_Work task_
Count how many lines in the data hold "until". Only the number.

Exercise data START

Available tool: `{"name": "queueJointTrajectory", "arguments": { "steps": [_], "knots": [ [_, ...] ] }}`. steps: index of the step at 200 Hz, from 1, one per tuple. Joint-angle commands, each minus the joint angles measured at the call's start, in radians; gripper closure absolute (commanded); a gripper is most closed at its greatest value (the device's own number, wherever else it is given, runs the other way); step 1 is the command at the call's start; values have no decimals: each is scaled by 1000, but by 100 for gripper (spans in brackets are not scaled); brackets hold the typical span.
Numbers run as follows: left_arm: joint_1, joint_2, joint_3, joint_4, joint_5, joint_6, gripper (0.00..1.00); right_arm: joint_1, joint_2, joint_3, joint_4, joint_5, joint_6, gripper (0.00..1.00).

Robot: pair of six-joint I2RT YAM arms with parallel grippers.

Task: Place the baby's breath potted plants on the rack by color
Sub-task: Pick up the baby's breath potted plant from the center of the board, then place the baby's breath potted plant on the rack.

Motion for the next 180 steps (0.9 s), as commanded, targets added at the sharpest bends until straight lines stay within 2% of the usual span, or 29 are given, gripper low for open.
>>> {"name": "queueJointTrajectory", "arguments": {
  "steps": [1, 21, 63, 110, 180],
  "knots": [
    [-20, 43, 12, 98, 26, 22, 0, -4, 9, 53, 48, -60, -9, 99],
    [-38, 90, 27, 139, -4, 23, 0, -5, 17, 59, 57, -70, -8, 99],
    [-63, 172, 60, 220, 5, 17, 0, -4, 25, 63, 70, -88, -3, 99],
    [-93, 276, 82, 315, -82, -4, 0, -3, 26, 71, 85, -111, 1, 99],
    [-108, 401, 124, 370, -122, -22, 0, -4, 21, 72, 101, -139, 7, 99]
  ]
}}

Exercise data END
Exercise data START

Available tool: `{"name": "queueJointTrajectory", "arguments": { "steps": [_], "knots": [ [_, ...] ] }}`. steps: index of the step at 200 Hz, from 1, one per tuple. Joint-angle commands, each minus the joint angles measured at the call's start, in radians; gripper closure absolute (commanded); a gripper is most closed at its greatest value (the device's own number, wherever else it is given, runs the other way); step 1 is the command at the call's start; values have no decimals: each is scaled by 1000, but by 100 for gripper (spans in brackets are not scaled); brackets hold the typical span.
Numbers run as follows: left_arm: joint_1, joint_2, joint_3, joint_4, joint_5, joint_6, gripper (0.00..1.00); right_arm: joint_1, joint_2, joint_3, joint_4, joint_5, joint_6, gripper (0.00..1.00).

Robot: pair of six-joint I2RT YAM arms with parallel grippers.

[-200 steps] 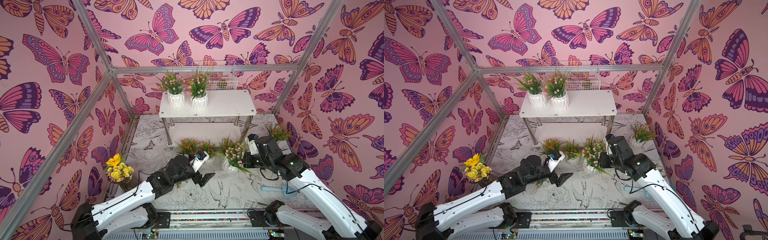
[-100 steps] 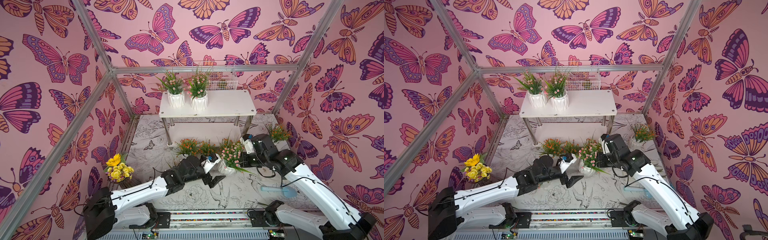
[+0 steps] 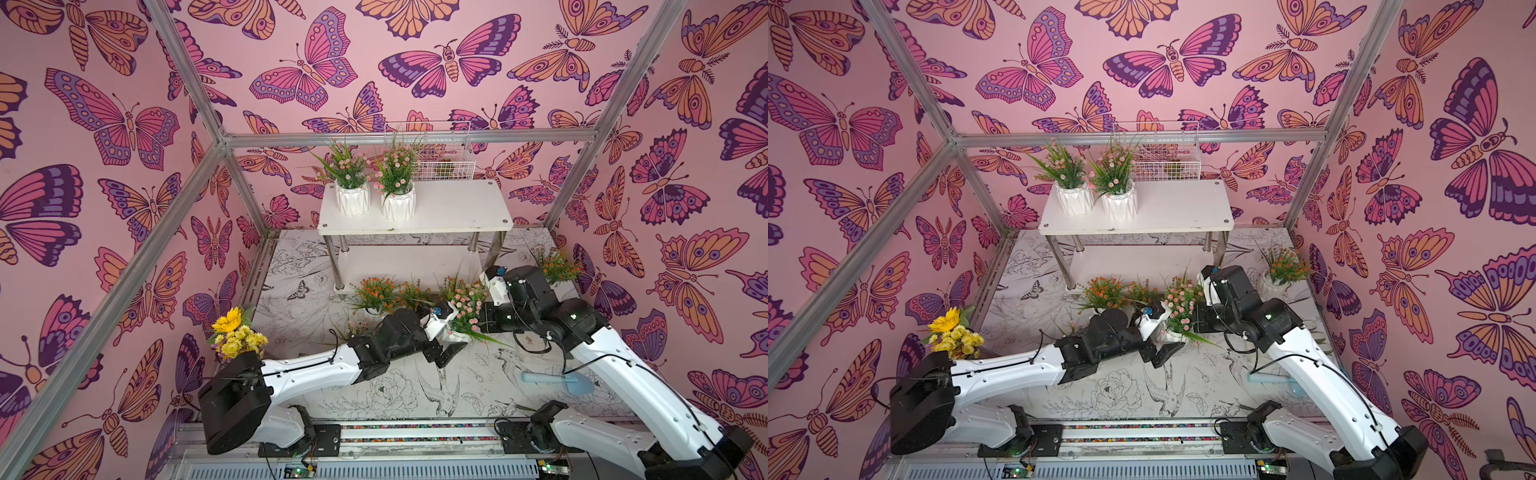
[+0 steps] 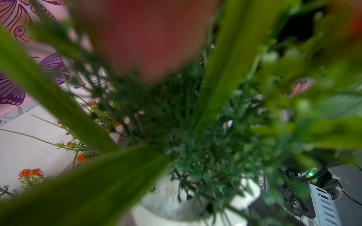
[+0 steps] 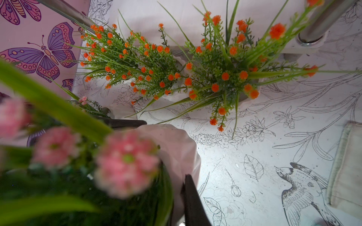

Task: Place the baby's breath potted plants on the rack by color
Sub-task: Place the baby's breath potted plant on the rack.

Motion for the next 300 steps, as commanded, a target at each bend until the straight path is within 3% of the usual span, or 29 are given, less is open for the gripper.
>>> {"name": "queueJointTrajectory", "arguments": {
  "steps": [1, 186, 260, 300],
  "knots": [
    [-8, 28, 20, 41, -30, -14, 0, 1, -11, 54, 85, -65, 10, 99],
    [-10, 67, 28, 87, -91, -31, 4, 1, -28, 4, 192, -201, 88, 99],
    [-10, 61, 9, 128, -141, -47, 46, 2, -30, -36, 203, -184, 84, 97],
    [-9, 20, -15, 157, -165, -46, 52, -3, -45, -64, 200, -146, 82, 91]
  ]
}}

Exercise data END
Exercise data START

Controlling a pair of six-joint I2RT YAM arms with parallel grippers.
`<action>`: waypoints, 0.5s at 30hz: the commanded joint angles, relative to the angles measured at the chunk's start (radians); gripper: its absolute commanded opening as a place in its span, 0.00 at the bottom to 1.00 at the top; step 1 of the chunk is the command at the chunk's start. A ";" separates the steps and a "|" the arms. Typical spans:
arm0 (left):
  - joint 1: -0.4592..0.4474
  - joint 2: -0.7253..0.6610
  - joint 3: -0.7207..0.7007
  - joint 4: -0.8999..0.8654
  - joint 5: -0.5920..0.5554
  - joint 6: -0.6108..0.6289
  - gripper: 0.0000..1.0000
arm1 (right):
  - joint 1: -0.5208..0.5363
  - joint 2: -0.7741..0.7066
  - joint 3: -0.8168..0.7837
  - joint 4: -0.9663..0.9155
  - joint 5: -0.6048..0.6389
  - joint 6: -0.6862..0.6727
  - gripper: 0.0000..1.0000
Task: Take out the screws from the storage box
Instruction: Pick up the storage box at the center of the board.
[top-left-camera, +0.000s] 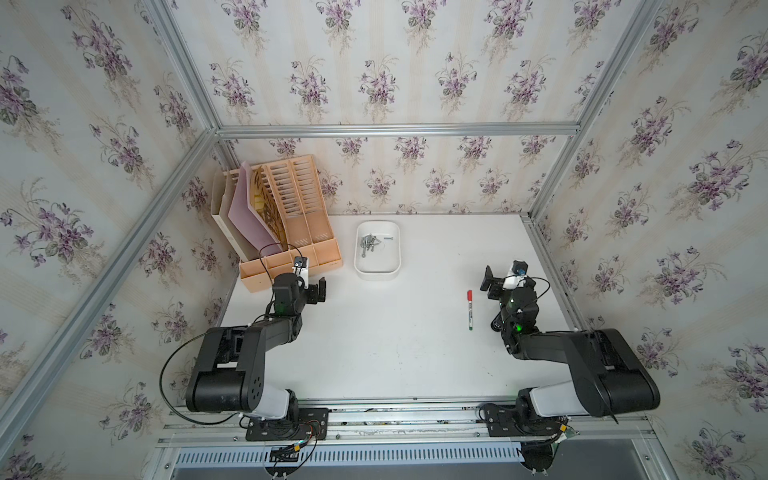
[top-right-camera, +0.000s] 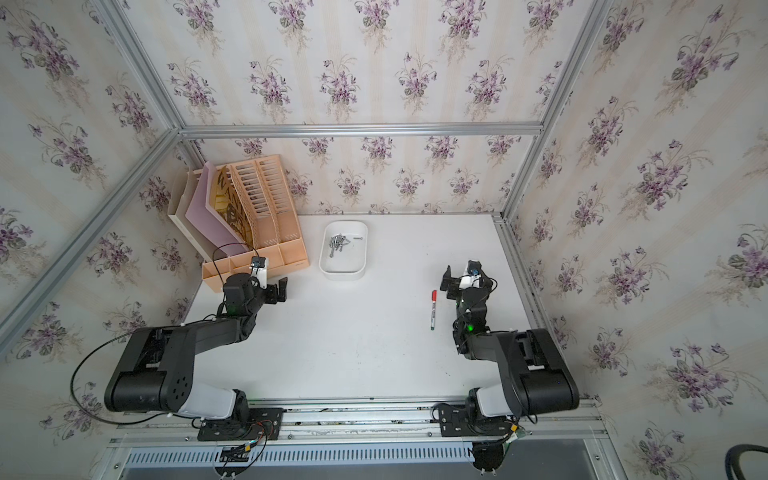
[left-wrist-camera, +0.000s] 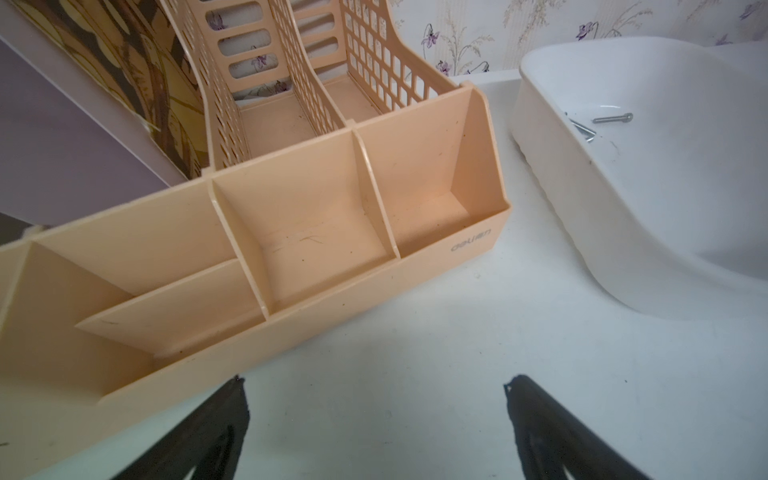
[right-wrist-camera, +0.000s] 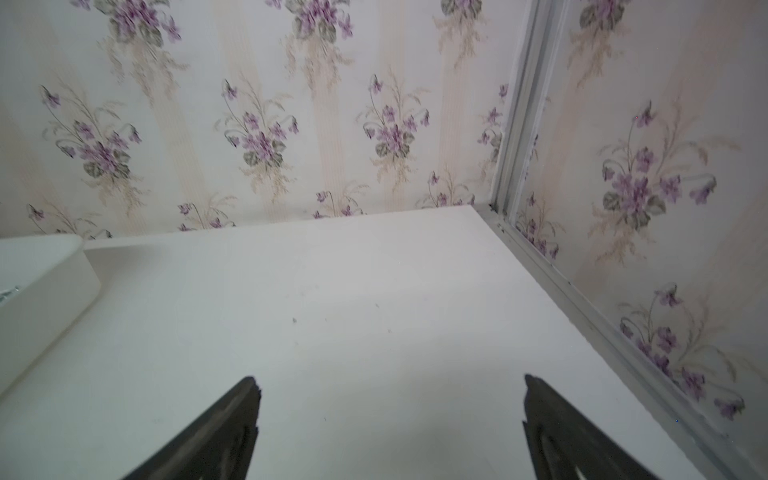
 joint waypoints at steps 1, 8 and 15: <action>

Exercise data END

_Solution below_
2